Gastrointestinal Physiology and Metabolism Flashcards
describe the 4 different types of secretory glands associated with the gastrointestinal tract
- Single cell mucous glands – e.g. goblet cells. Produce mucous in response to epithelial irritation
- Pit glands – e.g. crypts of Lieberkuhn. contain both goblet cells and enterocytes, which are specialised secretory cells producing digestive enzymes such as sucrose, maltase and enteropeptidase.
- Tubular glands – e.g. oxyntic glands. These branched glands are found in the stomach and are composed of several different cells which produce multiple secretions in response to food
- Complex glands – e.g. salivary glands. These lie outside the walls of the gastrointestinal tract and are composed of both acinar and ductal epithelial cells. The acini are lined with 3 different types of glandular cells whose primary secretions are modified by the ductal epithelium en route to the gastrointestinal tract.
describe the effect of increased parasympathetic activity on salivary gland function
increased acinar synthesis/secretion
increased ductal epithelial transport
increased blood flow via VIP, ACh
increased contraction of acinar myoepithelial cells
rapid flow of enzyme-rich saliva
Outline bilirubin metabolism and excretion
it is a breakdown product of haemoglobin
transported in the blood bound to albumin
conjugated to glucuronic acid in liver to form bilirubin glucuronide which is excreted into bile canaliculi and ducts
Intestinal bacteria then convert conjugated bilirubin to urobilinogen
circulating urobilinogen = urobilin
intestinal urobilinogen = stercobilin
Outline how bile secretion is controlled
The mixture is secreted into the bile canaliculi to the common hepatic duct and then stored and concentrated in the gall bladder.
The presence of fatty acids in the duodenum after a meal stimulates CCK release from I cells which induces gall bladder contraction, relaxation of the sphincter of Oddi, and emptying of bile into the intestine via the common bile duct.
Describe the functions of bile salts
bile salts act as a detergent to decrease surface tension and promote emulsification of fat particles, creating a large surface area for the action of lipases.
Bile salts then combine with lipid digestion products (monoglycerides, free fatty acids) to form micelles
Micelle formation is necessary for efficient fat absorption since it maintains a large surface area for lipid diffusion across the mucosal epithelium.
what is jaundice and describe the three forms of jaundice
Jaundice occurs due to elevated levels of plasma bilirubin leading to yellow discolouration of the eyes, skin and mucous membranes
- Pre-hepatic jaundice:
- due to haemolysis
- excess bilirubin production
- increased levels of circulating bilirubin
- e.g. sickle cell anaemia, haemolytic disease of the newborn - Hepatic:
- inability of liver to conjugate/excrete bilirubin
- e.g. hepatitis, alcoholic liver disease - Post-hepatic:
- obstruction of bile duct
- e.g. gallstones, pancreatic carcinoma
Explain the role of epithelial digestive enzymes
The cells of the intestinal mucosa also play an important digestive function, particularly in relation to carbohydrates.
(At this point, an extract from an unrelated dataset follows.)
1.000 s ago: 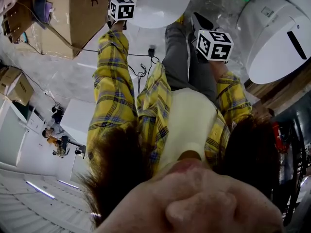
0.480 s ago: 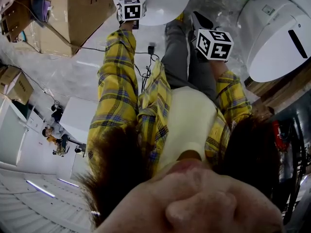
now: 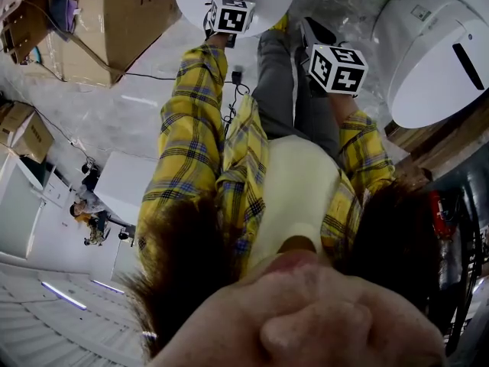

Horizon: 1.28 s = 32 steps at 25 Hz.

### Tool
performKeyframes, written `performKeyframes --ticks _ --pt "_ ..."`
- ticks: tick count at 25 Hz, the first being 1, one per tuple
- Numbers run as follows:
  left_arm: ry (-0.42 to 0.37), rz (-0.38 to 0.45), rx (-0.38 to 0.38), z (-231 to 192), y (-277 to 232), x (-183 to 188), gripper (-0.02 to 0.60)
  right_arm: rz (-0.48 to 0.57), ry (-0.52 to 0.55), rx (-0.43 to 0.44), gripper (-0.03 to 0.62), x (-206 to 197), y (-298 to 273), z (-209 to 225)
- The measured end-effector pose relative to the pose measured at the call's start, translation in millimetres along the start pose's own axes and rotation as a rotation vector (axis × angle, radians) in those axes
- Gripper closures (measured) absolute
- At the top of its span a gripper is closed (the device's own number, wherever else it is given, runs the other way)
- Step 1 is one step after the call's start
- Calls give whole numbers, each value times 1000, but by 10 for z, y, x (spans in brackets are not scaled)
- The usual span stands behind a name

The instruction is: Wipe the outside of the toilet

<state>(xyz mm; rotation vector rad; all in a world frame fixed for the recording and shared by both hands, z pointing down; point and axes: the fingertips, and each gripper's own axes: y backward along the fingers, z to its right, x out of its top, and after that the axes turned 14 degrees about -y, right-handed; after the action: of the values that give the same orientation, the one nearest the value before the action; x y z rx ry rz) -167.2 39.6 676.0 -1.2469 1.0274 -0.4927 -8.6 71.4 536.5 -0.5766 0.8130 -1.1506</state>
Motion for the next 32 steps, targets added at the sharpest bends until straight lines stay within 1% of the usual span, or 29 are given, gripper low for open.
performKeyframes --ticks 7,13,19,21,23,25,27,29,32 --pt "-51 8 -64 395 -84 143 499 15 -28 -13 569 4 78 179" --pt "-96 10 -138 736 -151 243 499 30 -54 -17 569 8 150 288" --pt "-102 21 -194 1042 -194 373 499 52 -76 -24 569 39 226 388" --pt "-118 47 -197 1071 -159 439 499 58 -80 -27 569 44 249 413" --pt "-118 95 -198 1059 -58 537 499 61 -83 -30 569 42 273 437" --pt "-104 169 -211 1023 120 662 499 61 -82 -33 569 36 296 457" --pt "-85 242 -205 914 333 750 499 60 -81 -36 569 32 306 466" --pt "-59 294 -172 729 537 777 499 59 -81 -36 569 27 299 465" --pt "-29 328 -102 397 786 720 499 56 -74 -27 569 23 268 412"
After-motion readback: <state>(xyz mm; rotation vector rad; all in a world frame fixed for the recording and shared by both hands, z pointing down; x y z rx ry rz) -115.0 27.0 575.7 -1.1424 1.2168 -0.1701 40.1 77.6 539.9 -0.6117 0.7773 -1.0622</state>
Oligosaccharides and polypeptides are present in the small intestine as a result of carbohydrate digestion by pancreatic α-amylase and protein digestion by pepsin/proteases. However, the intestine is unable to absorb these and further digestion is necessary to produce monosaccharides and amino acids. This is mediated by oligosaccharidases and peptidases which are bound to enterocytes of the crypts of Lieberkuhn covering the epithelium of the intestinal brush border with their active sites exposed to the luminal contents.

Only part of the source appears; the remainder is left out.